# [Problem to work on]
Scan the records below for lines with the word "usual", then state how many you find and nothing else.

# [Given data]
╔══
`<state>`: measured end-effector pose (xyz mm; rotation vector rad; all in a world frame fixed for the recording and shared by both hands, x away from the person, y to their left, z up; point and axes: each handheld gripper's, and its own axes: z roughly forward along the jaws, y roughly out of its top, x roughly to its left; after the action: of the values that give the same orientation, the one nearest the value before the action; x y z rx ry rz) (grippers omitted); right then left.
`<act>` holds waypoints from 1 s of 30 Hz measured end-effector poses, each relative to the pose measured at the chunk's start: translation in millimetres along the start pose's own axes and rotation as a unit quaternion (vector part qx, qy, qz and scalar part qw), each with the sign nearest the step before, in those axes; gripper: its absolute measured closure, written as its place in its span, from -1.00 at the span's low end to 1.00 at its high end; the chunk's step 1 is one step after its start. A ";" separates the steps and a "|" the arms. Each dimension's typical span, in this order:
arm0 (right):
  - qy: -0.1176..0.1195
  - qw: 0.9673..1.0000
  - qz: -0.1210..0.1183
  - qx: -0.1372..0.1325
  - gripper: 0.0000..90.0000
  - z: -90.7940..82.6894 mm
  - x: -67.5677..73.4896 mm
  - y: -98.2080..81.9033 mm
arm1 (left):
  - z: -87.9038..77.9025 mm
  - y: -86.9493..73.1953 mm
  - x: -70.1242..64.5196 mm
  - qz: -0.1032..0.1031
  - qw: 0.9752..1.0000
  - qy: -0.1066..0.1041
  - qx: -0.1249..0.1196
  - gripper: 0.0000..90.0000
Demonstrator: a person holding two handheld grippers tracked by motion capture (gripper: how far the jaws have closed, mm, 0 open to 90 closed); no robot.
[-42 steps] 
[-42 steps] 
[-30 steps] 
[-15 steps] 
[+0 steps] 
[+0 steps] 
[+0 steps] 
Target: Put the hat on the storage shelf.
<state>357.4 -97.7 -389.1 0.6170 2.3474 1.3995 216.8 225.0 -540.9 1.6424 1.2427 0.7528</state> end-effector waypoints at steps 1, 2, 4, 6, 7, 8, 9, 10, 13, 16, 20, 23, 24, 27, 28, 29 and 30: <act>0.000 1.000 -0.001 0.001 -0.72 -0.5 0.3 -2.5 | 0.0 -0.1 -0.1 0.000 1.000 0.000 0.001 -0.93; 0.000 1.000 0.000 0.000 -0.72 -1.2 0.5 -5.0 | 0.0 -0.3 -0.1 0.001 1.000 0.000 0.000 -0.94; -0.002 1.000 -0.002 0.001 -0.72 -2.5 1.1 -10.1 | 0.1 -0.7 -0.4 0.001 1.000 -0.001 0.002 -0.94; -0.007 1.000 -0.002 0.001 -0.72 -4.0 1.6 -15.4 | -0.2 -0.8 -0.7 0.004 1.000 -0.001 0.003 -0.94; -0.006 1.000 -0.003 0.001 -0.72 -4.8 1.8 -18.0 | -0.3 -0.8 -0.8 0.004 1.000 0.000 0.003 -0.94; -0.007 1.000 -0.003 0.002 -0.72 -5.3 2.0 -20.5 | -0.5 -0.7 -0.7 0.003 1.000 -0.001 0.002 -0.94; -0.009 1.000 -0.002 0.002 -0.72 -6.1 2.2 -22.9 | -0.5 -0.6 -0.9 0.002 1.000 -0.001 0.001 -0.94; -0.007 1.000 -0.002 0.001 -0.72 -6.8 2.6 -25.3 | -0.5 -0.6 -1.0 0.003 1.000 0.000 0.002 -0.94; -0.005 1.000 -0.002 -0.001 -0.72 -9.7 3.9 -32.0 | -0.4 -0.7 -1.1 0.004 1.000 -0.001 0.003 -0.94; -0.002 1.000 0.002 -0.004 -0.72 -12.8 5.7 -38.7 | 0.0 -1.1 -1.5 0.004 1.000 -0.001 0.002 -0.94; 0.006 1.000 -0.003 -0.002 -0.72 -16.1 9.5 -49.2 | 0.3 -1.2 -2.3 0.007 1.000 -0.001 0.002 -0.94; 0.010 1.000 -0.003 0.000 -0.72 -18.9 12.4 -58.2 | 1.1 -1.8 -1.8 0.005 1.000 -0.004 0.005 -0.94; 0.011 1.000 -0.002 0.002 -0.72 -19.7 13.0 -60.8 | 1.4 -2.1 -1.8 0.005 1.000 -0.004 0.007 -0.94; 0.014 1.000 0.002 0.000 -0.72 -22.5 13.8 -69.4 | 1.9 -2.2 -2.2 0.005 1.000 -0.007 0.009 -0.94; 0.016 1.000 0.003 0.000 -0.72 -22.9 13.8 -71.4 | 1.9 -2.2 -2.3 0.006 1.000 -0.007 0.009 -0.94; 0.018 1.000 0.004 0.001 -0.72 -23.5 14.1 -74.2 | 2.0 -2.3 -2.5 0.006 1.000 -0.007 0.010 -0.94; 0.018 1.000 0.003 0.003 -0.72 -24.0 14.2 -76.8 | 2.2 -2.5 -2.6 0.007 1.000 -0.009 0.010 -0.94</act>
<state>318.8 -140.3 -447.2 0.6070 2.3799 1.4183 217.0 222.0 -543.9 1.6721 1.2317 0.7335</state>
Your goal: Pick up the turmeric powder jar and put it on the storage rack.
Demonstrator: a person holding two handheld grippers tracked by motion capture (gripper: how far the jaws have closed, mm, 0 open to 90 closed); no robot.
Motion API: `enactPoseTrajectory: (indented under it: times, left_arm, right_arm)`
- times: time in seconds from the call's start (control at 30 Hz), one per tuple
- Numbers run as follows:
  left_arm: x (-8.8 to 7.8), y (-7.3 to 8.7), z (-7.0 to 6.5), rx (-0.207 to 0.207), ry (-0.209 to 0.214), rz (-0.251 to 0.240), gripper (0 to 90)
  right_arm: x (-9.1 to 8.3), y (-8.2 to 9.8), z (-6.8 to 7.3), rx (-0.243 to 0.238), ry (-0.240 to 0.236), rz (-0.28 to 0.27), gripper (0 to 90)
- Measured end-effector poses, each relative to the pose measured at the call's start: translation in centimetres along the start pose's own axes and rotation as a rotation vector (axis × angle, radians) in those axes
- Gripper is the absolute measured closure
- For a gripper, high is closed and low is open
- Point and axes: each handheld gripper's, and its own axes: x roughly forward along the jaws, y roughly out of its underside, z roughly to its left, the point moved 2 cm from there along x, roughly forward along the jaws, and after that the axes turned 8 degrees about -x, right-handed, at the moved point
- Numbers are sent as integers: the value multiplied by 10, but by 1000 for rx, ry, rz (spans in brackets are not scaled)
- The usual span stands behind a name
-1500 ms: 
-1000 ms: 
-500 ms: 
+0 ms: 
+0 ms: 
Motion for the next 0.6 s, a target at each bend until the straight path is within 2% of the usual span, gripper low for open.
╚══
# [Response to this exercise]
2